▶ [Instructions for the task]:
Copy each line below word for word and drop every image.

▶ [Dataset excerpt]:
********************

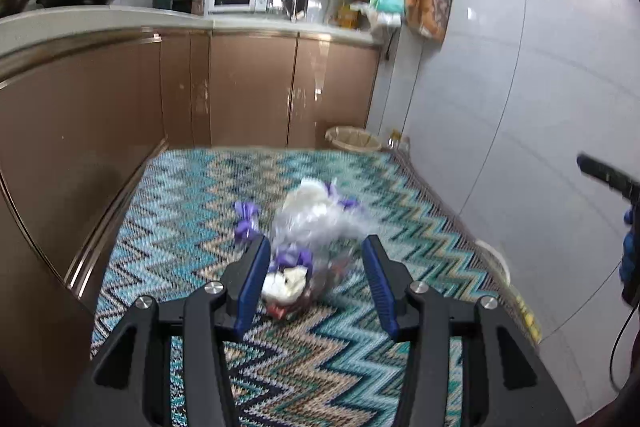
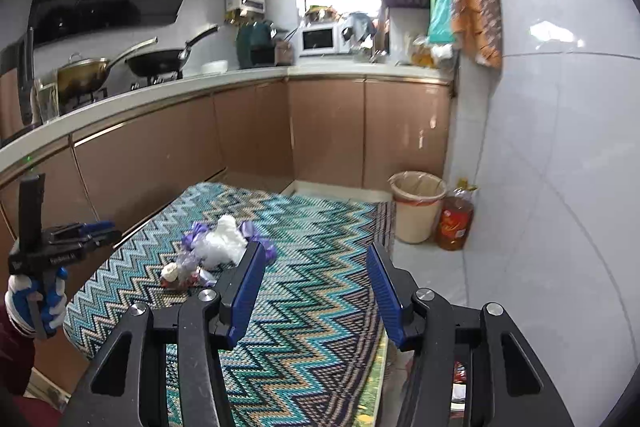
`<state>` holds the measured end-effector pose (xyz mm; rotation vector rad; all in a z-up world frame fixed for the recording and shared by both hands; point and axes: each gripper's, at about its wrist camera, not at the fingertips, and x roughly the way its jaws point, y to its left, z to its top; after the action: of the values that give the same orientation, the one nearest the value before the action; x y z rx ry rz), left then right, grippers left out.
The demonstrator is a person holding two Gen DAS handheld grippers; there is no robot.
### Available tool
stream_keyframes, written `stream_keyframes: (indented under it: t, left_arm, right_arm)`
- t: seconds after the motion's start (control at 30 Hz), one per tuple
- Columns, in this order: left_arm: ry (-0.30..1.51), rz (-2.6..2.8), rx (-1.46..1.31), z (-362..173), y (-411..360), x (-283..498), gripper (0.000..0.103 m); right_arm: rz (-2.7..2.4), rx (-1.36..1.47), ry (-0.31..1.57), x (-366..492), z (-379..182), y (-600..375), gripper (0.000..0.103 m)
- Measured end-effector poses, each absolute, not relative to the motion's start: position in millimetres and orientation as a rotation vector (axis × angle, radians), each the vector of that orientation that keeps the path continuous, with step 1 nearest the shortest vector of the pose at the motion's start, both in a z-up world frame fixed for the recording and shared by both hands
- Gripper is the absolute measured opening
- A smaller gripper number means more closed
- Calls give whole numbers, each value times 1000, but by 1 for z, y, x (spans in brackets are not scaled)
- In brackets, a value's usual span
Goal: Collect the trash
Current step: 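Move both tools back from the bin toward the remaining trash, then grasp the white tissue with the left gripper while the right reaches the clear bags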
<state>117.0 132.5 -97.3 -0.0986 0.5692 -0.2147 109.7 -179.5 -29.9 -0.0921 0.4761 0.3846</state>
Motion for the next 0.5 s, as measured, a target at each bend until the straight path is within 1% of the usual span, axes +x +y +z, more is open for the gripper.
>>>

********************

▶ [Result for this task]:
`<state>` holds the measured end-effector pose (xyz mm; rotation vector rad; all in a z-up world frame fixed for the recording and shared by both hands; point and axes: each gripper's, at about its wrist camera, not at the fingertips, and x roughly the way its jaws point, y to its left, z to its top; after the action: of the values that give the same orientation, the one nearest the value before the action; x y z rx ry rz), left then right, grippers left out.
The demonstrator is a person holding two Gen DAS handheld grippers; there is no robot.
### Available tool
stream_keyframes, written `stream_keyframes: (indented under it: t, left_arm, right_arm)`
- t: seconds after the motion's start (control at 30 Hz), one per tuple
- Columns, in this order: left_arm: ry (-0.30..1.51), rz (-2.6..2.8), rx (-1.46..1.31), z (-362..173), y (-411..360), x (-283..498), gripper (0.000..0.103 m); right_arm: rz (-2.7..2.4), rx (-1.36..1.47), ry (-0.31..1.57), x (-366..492), z (-379..182), y (-600..375), gripper (0.000..0.103 m)
- Measured end-effector poses, each absolute, not relative to the motion's start: position in millimetres and orientation as a rotation vector (axis × angle, radians), each the vector of that orientation that keeps the path continuous, with step 1 nearest the shortest vector of the pose at the motion's start, both in a z-up world frame fixed for the recording and shared by both hands
- Gripper is the absolute measured opening
- A smaller gripper number means more closed
- Calls give whole numbers, each value times 1000, but by 1 for z, y, x (spans in brackets are not scaled)
- In brackets, a value's usual span
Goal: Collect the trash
Current step: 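Move both tools back from the bin toward the remaining trash, then grasp the white tissue with the left gripper while the right reaches the clear bags
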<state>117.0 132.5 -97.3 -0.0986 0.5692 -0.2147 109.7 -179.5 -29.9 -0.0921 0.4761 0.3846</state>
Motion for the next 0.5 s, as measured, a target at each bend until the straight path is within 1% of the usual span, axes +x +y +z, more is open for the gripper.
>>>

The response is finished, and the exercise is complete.